Materials and methods
Materials and their sources
Cetyltrimethyl ammonium bromide (C16TAB), tetraethoxysilane (TEOS), 3-(4,5-dimethylthiazol-2-yl)-2,5- diphenyltetrazolium bromide (MTT) reagent, oil red O, alkaline phosphatase kits, alcian blue, rabbit anti-β-tubulin III antibody, and Hoechst nuclear dye were purchased from Sigma-Aldrich (St Louis, MO, USA). GdCl3 · 6H2O was provided by Alfa Aesar (Ward Hill, MA, USA). Sodium carboxymethyl cellulose and polyethylene glycol were supplied by Kayon Biological Technology (Shanghai, China). Dulbecco’s modified Eagle’s medium (DMEM)/F12 (1:1), fetal bovine serum (FBS), basic fibroblast growth factor, and B27 were provided by Gibco BRL (Life Technologies, Gaithersburg, MD, USA). Cy3 AffiniPure goat anti-rabbit IgG was purchased from Jackson ImmunoResearch (West Grove, PA, USA). Complete bone MSC differentiation medium was purchased from R&D Systems (Minneapolis, MN, USA). All other reagents were obtained from Sinopharm Chemical Reagent (Shanghai, China).

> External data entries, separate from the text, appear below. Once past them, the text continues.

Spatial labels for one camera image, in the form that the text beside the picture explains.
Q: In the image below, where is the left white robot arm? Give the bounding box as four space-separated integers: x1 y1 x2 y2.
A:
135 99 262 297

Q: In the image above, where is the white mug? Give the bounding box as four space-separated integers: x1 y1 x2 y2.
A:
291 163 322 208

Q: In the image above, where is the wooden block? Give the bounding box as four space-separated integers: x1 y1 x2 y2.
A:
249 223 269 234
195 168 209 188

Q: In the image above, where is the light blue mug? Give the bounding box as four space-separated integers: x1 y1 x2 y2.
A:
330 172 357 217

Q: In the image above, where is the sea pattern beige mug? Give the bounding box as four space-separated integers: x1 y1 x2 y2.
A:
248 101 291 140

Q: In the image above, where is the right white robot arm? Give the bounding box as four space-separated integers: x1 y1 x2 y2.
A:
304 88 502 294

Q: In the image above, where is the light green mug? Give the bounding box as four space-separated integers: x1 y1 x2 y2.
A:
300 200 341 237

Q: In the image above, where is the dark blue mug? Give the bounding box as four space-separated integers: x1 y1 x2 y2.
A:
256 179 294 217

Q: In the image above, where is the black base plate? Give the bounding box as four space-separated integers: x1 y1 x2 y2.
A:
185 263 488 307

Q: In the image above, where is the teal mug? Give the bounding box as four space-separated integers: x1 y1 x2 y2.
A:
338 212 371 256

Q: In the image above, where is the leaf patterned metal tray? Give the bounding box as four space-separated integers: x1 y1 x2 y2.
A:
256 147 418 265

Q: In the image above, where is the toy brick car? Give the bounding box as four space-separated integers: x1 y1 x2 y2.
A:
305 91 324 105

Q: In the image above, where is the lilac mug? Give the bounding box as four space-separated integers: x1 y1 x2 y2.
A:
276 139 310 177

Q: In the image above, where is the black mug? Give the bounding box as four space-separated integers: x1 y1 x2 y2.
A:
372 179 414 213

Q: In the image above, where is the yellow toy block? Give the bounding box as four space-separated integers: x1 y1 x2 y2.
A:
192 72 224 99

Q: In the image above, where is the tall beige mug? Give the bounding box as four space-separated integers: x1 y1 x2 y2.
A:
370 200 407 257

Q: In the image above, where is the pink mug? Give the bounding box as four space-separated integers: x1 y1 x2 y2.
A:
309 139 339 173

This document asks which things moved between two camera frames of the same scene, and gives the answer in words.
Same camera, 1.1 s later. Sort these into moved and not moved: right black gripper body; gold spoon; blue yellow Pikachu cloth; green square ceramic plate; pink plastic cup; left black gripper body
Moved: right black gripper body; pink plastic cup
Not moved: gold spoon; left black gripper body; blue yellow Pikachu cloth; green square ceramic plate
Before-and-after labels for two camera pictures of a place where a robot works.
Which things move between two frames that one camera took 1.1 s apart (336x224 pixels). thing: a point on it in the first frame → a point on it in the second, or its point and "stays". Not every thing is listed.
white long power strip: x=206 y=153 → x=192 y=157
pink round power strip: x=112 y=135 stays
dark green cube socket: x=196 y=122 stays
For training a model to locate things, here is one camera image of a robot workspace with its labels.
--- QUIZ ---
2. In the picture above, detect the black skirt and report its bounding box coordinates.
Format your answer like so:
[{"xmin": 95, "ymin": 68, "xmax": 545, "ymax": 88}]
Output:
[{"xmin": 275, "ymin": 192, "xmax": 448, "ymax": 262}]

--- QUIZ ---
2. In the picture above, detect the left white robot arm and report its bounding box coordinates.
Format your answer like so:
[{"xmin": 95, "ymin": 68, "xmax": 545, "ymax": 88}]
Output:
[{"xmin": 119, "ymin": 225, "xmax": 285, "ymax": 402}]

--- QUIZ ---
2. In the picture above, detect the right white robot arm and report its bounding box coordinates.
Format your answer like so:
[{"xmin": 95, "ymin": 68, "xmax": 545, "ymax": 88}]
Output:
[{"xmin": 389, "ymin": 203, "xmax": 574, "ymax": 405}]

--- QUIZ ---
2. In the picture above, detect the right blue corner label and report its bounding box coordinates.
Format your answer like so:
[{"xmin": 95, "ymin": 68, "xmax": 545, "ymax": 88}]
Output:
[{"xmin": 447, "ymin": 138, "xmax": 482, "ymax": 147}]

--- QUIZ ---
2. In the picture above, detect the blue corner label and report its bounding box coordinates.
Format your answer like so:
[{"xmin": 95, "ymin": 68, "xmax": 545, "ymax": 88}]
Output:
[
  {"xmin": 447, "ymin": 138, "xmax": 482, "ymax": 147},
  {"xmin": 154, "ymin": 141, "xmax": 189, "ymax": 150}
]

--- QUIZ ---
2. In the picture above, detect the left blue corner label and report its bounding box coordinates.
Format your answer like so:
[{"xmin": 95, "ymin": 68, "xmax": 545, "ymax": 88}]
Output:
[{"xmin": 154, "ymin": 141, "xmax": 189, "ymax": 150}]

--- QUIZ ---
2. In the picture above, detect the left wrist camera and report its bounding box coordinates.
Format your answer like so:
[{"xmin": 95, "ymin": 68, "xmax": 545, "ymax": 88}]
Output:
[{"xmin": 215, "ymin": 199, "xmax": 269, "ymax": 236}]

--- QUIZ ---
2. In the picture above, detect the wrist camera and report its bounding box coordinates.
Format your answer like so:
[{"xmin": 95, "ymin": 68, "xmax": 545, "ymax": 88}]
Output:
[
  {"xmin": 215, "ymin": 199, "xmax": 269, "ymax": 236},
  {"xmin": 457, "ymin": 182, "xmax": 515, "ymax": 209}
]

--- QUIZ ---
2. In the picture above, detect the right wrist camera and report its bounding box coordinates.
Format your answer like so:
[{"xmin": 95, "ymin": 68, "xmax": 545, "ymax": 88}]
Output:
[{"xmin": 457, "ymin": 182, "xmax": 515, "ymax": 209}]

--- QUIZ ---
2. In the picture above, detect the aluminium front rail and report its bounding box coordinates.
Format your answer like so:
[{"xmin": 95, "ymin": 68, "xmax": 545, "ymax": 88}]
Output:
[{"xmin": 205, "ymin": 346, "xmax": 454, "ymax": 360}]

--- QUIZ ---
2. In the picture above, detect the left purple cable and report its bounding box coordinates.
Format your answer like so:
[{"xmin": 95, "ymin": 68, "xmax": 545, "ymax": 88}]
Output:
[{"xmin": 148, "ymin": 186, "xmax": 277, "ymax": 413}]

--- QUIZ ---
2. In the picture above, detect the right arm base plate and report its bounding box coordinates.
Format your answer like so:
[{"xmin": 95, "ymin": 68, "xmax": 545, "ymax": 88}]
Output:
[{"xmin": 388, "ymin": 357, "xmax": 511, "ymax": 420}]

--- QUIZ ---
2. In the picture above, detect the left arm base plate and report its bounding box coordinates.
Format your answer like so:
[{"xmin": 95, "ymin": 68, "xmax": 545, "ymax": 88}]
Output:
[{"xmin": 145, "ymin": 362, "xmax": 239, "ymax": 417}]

Synthesis and characterization of Gd2O3@MCM-41
In a typical synthesis, 25% ammonia (2 mL) was dissolved in 100 mL deionized water, and C16TAB (0.2 g) and 1% polyethylene glycol (2 mL) were added to the mixture. The mixture was stirred at room temperature. Then, TEOS (1 mL) was added to the solution with stirring for 15 minutes, followed by the addition of GdCl3 · 6H2O (0.1 g). After an hour of stirring at room temperature, the precipitate was centrifuged and placed in liquid nitrogen for speed-freezing, and then the sample was placed in a lyophilizer. After it was completely dried, the sample was calcined for 5 hours (550°C) in order to obtain Gd2O3@MCM-41 nanoparticles.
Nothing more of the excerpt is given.